How can a data format be printable ASCII and at the same time use
non-ASCII characters ?
msg67434 - (view) Author: Martin v. Löwis (loewis) * (Python committer) Date: 2008-05-27 22:21
> How can a data format be printable ASCII and at the same time use
> non-ASCII characters ?

The "format" is the frame defining the structure. In the binary
formatter, it's a binary format. In the standard pickle format,
it's ASCII (I for int, S for string, and so on, line-separated).
msg67436 - (view) Author: Marc-Andre Lemburg (lemburg) * (Python committer) Date: 2008-05-27 22:41
On 2008-05-28 00:21, Martin v. Löwis wrote:
> Martin v. Löwis <martin@v.loewis.de> added the comment:
> 
>> How can a data format be printable ASCII and at the same time use
>> non-ASCII characters ?
> 
> The "format" is the frame defining the structure. In the binary
> formatter, it's a binary format. In the standard pickle format,
> it's ASCII (I for int, S for string, and so on, line-separated).

I think there's a misunderstanding there. The pickle version 0
output used to be 7-bit only for both type code and content.

While adding the Unicode support I must have forgotten about the
fact that raw-unicode-escape does not escape range(128, 256) code
points. Unfortunately, there's no way to fix this now, since the
bug has been around since Python 1.6.

That's why I think we should update the docs.
msg67437 - (view) Author: Martin v. Löwis (loewis) * (Python committer) Date: 2008-05-27 22:56
> Unfortunately, there's no way to fix this now, since the
> bug has been around since Python 1.6.

Actually, there is a way to fix that: pickle could start
emitting \u escapes for characters in the range 128..256.
Older pickle implementations would be able to read that
in just fine.
msg67631 - (view) Author: Marc-Andre Lemburg (lemburg) * (Python committer) Date: 2008-06-02 08:40
We could add an extra step to also escape range(128, 256) code points,
but I don't think it's worth the performance loss this would cause.
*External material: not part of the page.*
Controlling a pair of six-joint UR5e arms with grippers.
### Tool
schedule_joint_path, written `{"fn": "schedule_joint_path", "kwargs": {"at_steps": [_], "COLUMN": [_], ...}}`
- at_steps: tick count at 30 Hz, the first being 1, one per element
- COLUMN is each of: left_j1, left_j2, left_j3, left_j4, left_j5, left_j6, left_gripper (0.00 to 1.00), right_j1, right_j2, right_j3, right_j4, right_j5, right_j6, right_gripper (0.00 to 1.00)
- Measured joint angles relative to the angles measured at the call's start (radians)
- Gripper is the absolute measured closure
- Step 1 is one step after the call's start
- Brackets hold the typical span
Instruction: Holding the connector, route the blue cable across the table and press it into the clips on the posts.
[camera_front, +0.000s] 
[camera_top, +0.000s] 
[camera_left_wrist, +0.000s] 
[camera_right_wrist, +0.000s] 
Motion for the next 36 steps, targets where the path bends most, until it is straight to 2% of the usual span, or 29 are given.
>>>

Note that this was the first time anyone has ever noticed the fact that
the pickle protocol 0 is not pure ASCII - in 8 years. I think it's
better to just adapt the documentation and remove the "ASCII". The
important feature of protocol 0 is being human readable (to some
extent), not that it's pure ASCII.
msg75021 - (view) Author: Dan Dibagh (dddibagh) Date: 2008-10-21 09:22
Your reasoning shows a lack of understanding how Python is actually used
from a programmers point of view.

Why do you think that "noticing" a problem is the same thing as entering
as a python bug report? In practice there are several steps between
noticing a problem in a python program and entering it as a bug report
in the python development system. It is very difficult so see why any of
these steps would happen automatically. Believe me, people have had real
problems due to this bug. They have just selected other solutions than
reporting it.

You are yourself reluctant so seek out the roots of this problem and fix
it. Why should other people behave differently and report it? A not so
uncommon "fix" to pickle problems out there is to not using pickle at
all. There are Python programmers who gives the advice to avoid pickle
since "it's too shaky". It is a solution, but is it the solution you
desire? 

The capability to serialize stuff into ASCII strings isn't just an
implementation detail that happens to be nice for human readability. It
is a feature people need for technical reasons. If the data is ASCII, it
can be dealt with in any ASCII-compatible context which might be network
protocols, file formats and database interfaces. There is the real use.
Programs depend on it to work properly.

The solution the change the documentation is in practice breaking
compatibility (which programming language designers normally tries to
avoid or do in a very controlled manner). How is a documentation fix
going to help all the code out there written with the assumption that
pickle protocol 0 is always ASCII? Is there a better solution around
than changing pickle to meet actual expectations?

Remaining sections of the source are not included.